• **TASK DIRECTIONS**: Within this listing, how many lines include the word "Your"? Only the number should be given.

• **EXTRACTED ENTRIES**:

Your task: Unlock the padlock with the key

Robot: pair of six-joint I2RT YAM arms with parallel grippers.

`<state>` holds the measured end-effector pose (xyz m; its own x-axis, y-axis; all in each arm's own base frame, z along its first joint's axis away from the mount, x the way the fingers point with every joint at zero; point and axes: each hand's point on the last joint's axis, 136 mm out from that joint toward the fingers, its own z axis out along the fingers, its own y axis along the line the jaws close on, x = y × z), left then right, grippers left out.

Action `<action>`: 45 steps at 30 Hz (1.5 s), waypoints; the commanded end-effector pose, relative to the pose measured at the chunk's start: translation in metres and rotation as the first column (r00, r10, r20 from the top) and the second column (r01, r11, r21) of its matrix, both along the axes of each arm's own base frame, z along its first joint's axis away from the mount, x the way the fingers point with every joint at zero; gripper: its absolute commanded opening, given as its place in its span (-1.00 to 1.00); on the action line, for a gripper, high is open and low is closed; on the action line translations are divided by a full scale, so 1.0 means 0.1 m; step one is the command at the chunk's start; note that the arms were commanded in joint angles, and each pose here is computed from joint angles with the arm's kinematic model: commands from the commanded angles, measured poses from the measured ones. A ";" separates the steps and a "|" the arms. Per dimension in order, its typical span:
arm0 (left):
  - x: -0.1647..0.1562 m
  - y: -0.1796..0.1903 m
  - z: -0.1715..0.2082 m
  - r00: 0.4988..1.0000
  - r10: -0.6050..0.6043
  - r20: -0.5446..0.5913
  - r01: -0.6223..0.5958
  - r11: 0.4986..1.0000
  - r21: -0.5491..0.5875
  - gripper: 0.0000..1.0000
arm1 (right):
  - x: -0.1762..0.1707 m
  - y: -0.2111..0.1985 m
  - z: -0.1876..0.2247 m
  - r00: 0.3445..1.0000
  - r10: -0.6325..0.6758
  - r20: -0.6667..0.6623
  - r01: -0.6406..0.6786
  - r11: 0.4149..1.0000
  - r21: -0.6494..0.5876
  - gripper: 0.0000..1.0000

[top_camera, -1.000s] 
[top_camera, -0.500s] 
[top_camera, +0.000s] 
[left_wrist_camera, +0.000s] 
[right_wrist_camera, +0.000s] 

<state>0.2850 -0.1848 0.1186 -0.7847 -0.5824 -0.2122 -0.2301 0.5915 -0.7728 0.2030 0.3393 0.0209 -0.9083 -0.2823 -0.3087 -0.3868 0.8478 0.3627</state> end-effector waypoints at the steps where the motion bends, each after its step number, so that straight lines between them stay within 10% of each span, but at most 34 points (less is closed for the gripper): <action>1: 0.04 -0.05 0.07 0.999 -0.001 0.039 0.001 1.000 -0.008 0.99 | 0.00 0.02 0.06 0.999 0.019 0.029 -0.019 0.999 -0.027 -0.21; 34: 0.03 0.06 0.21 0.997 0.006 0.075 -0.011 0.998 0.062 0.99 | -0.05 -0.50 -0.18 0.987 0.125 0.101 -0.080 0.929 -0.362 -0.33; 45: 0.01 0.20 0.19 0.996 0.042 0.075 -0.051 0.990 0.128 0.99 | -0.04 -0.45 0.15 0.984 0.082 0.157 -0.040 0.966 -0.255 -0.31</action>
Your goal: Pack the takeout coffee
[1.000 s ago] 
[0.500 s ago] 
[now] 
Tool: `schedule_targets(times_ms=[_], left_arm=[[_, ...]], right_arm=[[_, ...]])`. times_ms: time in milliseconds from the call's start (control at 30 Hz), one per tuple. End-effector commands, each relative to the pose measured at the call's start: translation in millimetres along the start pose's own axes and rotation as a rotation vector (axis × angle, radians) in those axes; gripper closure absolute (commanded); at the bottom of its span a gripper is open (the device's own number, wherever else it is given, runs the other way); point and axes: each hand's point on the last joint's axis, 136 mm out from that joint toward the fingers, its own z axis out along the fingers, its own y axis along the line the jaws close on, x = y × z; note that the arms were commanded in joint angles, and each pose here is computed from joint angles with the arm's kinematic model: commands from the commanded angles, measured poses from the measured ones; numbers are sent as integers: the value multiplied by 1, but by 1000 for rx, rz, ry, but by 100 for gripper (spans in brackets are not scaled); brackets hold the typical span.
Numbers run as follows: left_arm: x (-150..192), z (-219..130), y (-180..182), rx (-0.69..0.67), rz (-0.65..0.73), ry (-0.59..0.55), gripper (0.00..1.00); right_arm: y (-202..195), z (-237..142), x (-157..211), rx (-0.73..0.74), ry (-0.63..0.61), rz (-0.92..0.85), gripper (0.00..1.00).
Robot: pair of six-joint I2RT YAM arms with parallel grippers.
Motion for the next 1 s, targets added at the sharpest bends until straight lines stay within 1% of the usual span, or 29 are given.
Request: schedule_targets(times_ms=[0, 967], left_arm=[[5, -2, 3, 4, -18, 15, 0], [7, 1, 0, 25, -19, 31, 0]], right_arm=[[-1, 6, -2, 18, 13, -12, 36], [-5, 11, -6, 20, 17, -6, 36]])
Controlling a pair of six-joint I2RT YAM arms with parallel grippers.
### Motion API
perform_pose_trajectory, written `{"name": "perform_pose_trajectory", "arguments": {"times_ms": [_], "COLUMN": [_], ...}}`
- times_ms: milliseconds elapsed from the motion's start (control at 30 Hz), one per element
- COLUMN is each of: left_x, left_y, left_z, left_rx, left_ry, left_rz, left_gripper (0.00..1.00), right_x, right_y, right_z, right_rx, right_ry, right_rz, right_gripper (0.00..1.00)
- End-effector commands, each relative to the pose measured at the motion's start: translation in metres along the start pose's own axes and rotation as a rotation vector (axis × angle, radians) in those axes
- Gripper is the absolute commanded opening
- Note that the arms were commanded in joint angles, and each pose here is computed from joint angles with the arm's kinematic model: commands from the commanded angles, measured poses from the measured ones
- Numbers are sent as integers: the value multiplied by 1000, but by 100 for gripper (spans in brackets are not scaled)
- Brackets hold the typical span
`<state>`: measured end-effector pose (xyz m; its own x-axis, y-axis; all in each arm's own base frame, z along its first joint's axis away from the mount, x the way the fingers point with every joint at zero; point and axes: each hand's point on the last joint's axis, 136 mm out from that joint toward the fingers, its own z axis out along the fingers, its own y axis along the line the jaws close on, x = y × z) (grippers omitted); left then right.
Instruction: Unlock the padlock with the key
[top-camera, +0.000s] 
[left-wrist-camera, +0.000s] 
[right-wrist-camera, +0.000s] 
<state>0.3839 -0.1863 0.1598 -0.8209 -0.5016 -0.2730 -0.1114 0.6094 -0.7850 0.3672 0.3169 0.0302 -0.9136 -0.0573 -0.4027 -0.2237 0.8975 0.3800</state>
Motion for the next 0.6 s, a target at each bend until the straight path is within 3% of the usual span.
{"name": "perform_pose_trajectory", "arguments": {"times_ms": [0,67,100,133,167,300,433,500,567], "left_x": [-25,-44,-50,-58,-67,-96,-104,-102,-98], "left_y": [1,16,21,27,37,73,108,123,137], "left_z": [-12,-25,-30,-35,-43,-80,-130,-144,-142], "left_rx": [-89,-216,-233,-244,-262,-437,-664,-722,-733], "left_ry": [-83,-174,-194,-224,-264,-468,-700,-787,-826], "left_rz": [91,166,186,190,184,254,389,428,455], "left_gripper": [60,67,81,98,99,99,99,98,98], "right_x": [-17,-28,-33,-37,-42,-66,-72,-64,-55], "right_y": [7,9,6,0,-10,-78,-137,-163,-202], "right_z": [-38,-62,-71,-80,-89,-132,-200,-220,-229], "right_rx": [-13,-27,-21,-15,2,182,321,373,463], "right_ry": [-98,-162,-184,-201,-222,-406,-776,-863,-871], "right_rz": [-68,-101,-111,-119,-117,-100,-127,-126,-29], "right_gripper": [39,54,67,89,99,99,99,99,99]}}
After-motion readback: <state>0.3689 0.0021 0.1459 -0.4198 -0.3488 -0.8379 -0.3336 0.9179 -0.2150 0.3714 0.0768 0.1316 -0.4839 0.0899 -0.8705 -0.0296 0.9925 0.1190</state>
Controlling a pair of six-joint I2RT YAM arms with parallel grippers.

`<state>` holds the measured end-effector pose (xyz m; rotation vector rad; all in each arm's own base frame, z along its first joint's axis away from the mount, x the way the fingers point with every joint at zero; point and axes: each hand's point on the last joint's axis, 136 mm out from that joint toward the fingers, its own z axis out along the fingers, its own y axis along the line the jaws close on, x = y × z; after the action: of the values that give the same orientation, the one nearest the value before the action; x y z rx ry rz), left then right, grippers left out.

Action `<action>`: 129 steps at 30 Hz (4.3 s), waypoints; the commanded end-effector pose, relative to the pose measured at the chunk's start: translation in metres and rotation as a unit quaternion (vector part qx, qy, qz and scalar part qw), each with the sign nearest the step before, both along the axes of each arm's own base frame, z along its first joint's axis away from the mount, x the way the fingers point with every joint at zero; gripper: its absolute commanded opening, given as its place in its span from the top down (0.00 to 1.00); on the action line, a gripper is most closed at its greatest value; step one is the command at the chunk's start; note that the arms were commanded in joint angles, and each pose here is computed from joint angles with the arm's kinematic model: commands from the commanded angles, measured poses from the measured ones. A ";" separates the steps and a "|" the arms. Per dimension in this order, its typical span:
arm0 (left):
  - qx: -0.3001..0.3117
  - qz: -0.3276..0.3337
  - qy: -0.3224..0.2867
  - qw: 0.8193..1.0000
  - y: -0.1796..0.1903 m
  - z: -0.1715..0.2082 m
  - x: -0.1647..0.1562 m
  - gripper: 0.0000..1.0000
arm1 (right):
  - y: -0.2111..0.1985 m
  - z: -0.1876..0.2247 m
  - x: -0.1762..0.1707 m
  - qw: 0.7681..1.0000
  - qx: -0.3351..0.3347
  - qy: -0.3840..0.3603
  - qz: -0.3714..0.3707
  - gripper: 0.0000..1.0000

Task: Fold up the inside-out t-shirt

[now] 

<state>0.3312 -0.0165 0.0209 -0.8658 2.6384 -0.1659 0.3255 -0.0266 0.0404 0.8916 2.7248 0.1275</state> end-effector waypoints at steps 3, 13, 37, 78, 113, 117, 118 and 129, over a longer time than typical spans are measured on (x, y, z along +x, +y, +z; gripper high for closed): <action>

• **RESPONSE BOX**: 2